▸ WHAT IS BEING ASKED
Figure out how many lines of the material below contain the word "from". Answer with the number only.

━━━ PROVIDED DATA ━━━

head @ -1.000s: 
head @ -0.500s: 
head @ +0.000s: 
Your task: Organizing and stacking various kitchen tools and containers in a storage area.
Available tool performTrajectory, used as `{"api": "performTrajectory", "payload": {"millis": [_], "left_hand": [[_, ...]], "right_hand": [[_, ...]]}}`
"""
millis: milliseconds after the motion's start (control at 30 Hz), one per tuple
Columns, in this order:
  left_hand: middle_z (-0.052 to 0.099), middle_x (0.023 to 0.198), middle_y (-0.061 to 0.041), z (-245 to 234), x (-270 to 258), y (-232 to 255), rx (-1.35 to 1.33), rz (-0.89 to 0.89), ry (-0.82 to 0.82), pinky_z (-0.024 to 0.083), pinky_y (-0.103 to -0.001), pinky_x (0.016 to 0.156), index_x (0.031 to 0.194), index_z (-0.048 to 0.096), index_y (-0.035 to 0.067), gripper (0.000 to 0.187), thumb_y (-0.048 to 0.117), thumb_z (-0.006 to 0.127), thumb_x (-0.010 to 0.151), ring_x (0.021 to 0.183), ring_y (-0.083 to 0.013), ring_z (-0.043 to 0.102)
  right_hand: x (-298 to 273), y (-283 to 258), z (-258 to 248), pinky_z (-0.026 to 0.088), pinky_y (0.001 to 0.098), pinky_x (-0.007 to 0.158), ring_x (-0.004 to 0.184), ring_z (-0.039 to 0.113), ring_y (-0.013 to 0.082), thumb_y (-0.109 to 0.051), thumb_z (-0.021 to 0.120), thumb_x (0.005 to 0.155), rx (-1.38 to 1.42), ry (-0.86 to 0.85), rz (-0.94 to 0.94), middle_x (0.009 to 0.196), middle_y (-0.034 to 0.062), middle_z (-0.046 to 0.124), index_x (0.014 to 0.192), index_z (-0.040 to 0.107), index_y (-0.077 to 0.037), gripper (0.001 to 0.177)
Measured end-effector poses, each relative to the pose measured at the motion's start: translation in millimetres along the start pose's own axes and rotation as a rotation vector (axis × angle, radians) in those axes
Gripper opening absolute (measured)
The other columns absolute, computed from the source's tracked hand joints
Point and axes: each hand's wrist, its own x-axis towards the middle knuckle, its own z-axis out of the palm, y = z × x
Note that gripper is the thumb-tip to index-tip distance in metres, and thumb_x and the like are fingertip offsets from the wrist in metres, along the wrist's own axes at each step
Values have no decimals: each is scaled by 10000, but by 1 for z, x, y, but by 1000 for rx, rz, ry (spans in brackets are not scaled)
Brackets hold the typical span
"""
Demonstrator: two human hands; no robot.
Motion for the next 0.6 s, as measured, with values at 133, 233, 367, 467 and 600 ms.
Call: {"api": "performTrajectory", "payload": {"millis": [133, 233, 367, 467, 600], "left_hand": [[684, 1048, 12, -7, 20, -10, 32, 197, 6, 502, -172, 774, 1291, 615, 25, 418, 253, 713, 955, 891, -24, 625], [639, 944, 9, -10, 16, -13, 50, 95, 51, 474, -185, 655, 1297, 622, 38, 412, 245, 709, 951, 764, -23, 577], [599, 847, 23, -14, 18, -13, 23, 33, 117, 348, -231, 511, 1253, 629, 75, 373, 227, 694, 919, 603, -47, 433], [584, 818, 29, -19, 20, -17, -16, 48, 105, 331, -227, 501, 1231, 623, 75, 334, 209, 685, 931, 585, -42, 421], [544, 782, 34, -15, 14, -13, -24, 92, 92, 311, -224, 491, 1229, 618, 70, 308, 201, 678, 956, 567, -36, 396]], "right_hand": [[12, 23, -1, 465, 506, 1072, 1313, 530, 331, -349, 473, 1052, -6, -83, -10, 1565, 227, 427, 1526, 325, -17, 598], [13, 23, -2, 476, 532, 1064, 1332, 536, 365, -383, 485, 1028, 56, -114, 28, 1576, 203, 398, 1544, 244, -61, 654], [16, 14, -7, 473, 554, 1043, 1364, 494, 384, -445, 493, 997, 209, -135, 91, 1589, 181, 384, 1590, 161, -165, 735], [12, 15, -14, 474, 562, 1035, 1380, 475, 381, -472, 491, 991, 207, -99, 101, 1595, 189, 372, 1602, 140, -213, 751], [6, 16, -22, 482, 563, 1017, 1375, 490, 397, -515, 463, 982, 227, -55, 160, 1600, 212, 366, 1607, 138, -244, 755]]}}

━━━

▸ OUTPUT FOR THIS TASK
2